Working with still unnamed conferees from the House of Representatives, the group will have to iron out differences between Wall Street reform bills that were approved by the Senate last week and by the House in December.
House Financial Services Committee Chairman Barney Frank will chair the conference, his spokesman said Monday.
Senate Banking Committee Chairman Christopher Dodd tops the list of Senate members that includes senior moderates but also Blanche Lincoln, who chairs the Senate Agriculture Committee and is one of Wall Street's toughest foes.
Other lawmakers who have championed some of the most hard-hitting financial reforms, such as Richard Durbin, Jeff Merkley and Carl Levin, were excluded -- a development that analysts said could point to more centrist legislation.

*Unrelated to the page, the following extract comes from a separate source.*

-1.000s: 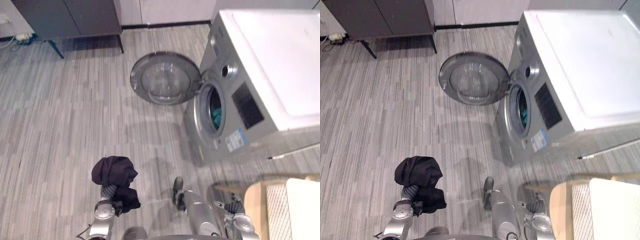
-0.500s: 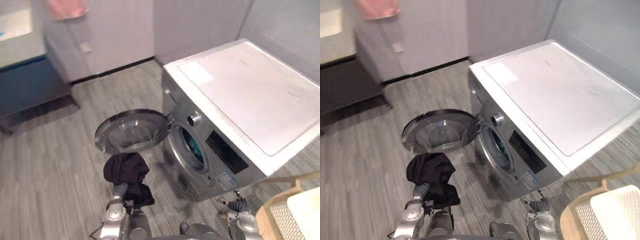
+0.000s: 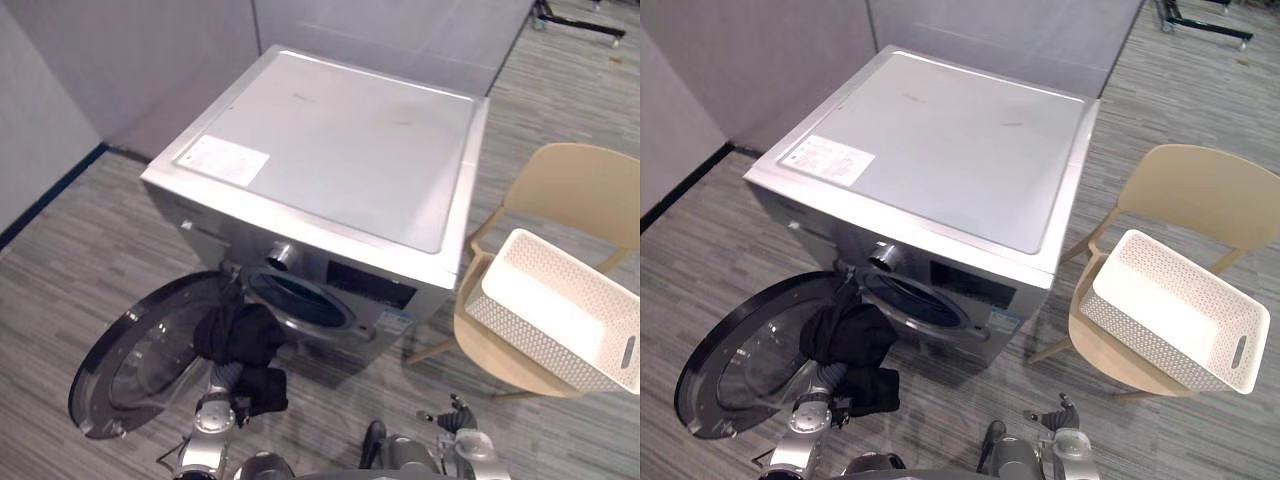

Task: Pick up the laundry basket with both hands and put the clothes into the washing machine.

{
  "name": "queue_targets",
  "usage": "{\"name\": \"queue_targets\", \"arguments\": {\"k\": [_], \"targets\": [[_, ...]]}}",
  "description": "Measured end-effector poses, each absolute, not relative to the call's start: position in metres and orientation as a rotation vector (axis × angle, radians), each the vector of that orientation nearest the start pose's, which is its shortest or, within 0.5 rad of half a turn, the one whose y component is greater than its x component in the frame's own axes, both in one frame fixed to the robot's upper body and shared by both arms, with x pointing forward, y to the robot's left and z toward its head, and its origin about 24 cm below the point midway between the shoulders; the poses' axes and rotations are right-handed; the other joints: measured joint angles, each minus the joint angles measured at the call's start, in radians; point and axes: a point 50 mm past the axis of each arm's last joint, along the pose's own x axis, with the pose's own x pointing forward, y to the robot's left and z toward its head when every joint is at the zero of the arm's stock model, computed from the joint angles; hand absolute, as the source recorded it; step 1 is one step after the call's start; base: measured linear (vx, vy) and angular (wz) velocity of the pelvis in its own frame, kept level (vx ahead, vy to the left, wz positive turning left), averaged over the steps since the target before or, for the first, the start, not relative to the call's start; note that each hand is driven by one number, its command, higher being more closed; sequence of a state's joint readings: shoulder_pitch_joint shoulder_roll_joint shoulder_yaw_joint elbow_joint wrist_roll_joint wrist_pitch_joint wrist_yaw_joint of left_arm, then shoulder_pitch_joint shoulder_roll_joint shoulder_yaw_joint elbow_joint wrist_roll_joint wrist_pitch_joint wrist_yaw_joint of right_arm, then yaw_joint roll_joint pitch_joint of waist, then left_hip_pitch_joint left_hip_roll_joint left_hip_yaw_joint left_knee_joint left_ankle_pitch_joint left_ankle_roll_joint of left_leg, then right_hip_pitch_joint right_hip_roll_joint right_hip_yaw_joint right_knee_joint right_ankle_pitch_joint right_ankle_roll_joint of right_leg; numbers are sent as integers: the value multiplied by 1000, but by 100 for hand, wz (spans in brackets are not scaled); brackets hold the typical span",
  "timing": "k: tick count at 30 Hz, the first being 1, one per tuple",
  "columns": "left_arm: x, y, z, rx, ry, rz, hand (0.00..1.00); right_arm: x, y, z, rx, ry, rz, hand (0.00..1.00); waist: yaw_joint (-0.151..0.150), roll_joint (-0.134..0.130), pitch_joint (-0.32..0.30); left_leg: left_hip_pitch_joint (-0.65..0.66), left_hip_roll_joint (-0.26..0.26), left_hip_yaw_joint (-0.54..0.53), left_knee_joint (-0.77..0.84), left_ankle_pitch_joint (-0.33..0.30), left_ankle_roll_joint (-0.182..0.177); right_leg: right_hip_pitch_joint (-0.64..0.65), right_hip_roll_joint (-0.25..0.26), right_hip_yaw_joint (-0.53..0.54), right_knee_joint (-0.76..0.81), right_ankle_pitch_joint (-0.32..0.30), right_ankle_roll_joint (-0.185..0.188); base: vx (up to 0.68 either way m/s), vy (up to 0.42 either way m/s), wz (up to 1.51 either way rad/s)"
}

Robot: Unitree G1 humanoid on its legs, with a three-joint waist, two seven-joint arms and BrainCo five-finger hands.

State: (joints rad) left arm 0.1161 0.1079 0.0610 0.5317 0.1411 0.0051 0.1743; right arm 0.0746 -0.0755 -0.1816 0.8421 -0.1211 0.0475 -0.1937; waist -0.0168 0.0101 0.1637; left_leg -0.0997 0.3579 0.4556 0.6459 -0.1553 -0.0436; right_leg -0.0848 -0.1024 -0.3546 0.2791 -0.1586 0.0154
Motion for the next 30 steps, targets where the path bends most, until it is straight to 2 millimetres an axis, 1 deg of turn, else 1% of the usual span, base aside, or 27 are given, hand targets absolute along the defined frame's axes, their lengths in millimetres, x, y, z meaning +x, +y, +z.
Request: {"name": "queue_targets", "arguments": {"k": [1,2,3,4,5,6,7,8,9,10,11,12,13,14,15,16,18,19,20,21,23,24,26,27,28,29,30], "targets": [[173,208,-93,272,642,237,100,130,-220,-137,-188,955,-362,0,9,-19,12,-65,14,-81,119,17,20,16,1,23,1,-11,-7,89,-8,-48],[172,204,-94,264,647,231,100,134,-221,-135,-179,943,-373,0,24,-20,13,-119,5,-163,176,-37,1,22,-3,43,10,-25,-11,89,-8,-54],[172,203,-95,263,647,225,100,132,-225,-135,-184,944,-389,0,30,-22,14,-137,2,-181,169,-57,-6,22,-3,53,15,-30,-11,86,3,-43],[172,202,-95,262,649,222,100,133,-228,-134,-173,939,-413,0,32,-24,16,-154,-9,-211,113,-67,-4,28,-3,59,18,-33,-9,88,32,-28],[172,202,-95,261,652,222,100,135,-230,-133,-161,934,-433,0,33,-23,16,-149,-18,-231,23,-65,-6,31,-4,61,22,-34,-6,134,85,-26],[171,202,-96,261,658,222,100,137,-233,-132,-157,927,-449,0,33,-18,14,-136,-45,-271,-113,-50,-23,29,-7,72,38,-45,11,118,118,-23],[170,201,-97,260,663,222,100,137,-236,-131,-157,927,-459,0,32,-6,10,-122,-58,-295,-187,-26,-43,28,-6,77,48,-51,22,121,193,-30],[168,200,-99,257,676,222,100,136,-242,-131,-168,936,-470,0,33,9,13,-98,-77,-334,-256,19,-106,27,-7,85,74,-71,51,112,231,-8],[167,203,-101,269,688,220,100,134,-238,-135,-152,956,-466,0,28,-22,13,-89,-118,-329,-265,17,-94,28,-48,85,88,-78,64,146,259,9],[168,202,-100,274,685,213,100,128,-236,-137,-142,975,-472,0,30,-32,13,-90,-141,-327,-264,16,-87,28,-78,82,88,-81,80,117,188,30],[168,201,-100,276,683,207,100,125,-236,-138,-142,983,-473,0,30,-35,14,-92,-157,-327,-257,10,-78,29,-94,80,94,-84,87,112,167,30],[169,199,-100,280,681,196,100,125,-236,-139,-141,985,-471,0,30,-42,13,-106,-186,-329,-229,-3,-58,27,-121,79,115,-89,98,72,176,30],[171,197,-99,288,674,181,100,127,-235,-138,-142,980,-469,0,30,-36,18,-121,-209,-330,-199,-14,-41,24,-148,78,130,-93,118,54,182,29],[173,196,-99,288,669,177,100,128,-236,-138,-143,976,-469,0,30,-29,25,-133,-220,-334,-179,-21,-31,20,-161,79,141,-94,123,13,185,21],[177,195,-97,287,658,173,100,134,-236,-136,-143,963,-466,0,29,-18,36,-150,-226,-335,-153,-28,-23,10,-171,79,158,-92,126,-36,177,18],[183,193,-93,290,635,165,100,144,-234,-133,-141,938,-458,0,32,-4,55,-179,-236,-339,-111,-38,-13,-12,-187,83,193,-91,128,-84,193,16],[191,193,-86,290,595,167,100,161,-230,-126,-145,892,-435,0,35,6,85,-213,-234,-337,-55,-64,-1,-51,-201,89,259,-94,132,-119,138,6],[199,193,-78,292,554,171,100,175,-227,-119,-154,845,-416,0,36,3,113,-246,-231,-333,-5,-93,7,-94,-215,104,326,-111,149,-195,114,-4],[207,192,-71,288,516,169,100,186,-225,-113,-159,805,-404,0,37,-2,131,-289,-227,-325,50,-124,15,-146,-226,123,385,-140,157,-265,109,-13],[216,190,-63,290,471,172,100,198,-222,-106,-167,762,-391,0,42,-11,148,-346,-222,-315,116,-160,11,-203,-239,147,449,-180,164,-256,68,-16],[240,182,-43,280,376,172,100,219,-219,-90,-181,674,-395,0,55,-12,195,-465,-212,-319,246,-205,19,-328,-258,185,586,-239,169,-231,37,-4],[248,179,-35,271,342,171,100,223,-218,-86,-181,654,-400,0,57,-12,209,-506,-204,-318,287,-212,22,-367,-264,192,636,-257,171,-232,-12,24],[269,170,-8,235,225,180,100,233,-217,-76,-172,607,-409,0,57,-20,236,-653,-192,-334,401,-220,32,-504,-286,199,774,-308,170,-220,-65,35],[275,168,1,226,185,187,100,238,-216,-72,-172,584,-418,0,59,-21,245,-703,-186,-344,440,-224,31,-548,-286,201,816,-322,166,-162,-49,24],[284,165,15,219,128,198,100,246,-216,-64,-163,547,-427,0,60,-26,261,-774,-183,-357,491,-225,33,-613,-288,207,878,-339,159,-120,-39,16],[288,164,22,217,100,205,100,250,-216,-60,-162,526,-432,0,60,-29,263,-818,-183,-367,517,-226,34,-653,-290,210,911,-347,153,-147,-67,20],[297,161,38,210,38,210,100,257,-216,-50,-160,484,-445,0,61,-39,271,-910,-184,-379,576,-227,35,-743,-300,221,986,-370,147,-156,-81,21]]}}
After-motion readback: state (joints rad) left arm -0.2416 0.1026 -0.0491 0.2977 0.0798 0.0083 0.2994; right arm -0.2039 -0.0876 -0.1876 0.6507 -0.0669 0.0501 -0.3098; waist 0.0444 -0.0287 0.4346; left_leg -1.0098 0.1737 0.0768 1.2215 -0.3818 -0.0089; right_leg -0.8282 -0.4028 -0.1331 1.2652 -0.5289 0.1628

The final bill hammered out by the conference will have to be approved by both chambers then sent to President Barack Obama to be signed into law. Analysts and lawmakers expect enactment could happen before July 4, capping a year-long drive to tighten the rules for banks and capital markets.
Along with healthcare reform and economic recovery, Obama has made overhauling financial regulations a top domestic priority. Voter anger at Wall Street over the global financial crisis is running high as politicians campaign for congressional elections in November.
As reported by Reuters Monday, along with Dodd and Lincoln, the other Democratic senators on the panel will be Tim Johnson, Charles Schumer, Tom Harkin, Patrick Leahy and Jack Reed. The Republicans will be Richard Shelby, Mike Crapo, Judd Gregg, Saxby Chambliss and Bob Corker.
FRANK ON SWAPS
Frank said earlier Tuesday there was no need to force banks out of the lucrative over-the-counter derivatives business -- a potentially big win for Wall Street.
He said he disagreed with language, drafted by Lincoln, in the Senate bill that could force banks to spin off their swap trading desks into affiliates. Banks should be allowed to use derivatives, Frank said in a speech.
Writing new rules for the unpoliced, $615-trillion global OTC derivatives business is one of the most contentious parts of the far-reaching regulatory reform effort, launched after the 2007-2009 financial crisis that slammed economies worldwide.
The Lincoln provision in the Senate bill could force banks such as Goldman Sachs, JPMorgan Chase and Bank of America to choose between their OTC derivatives business and their access to the Federal Reserve's emergency funds and other federal protections.
Frank said he believed another proposed restriction -- the so-called Volcker rule that would prohibit banks' proprietary trading -- was sufficient to limit their risky activities.
A version of the Volcker rule is included in the Senate bill. It would leave implementation to regulators, opening the way to watering down the rule later.
The House bill would allow regulators to bar proprietary trading -- in which banks buy and sell investments on their own books unrelated to customer needs -- in cases where financial stability is threatened but it does not explicitly endorse the rule.
Frank said he believed the Volcker rule will be adopted in the final regulation bill.
Banks would also be barred from sponsoring or investing in hedge funds and private equity funds, under the Obama administration's language.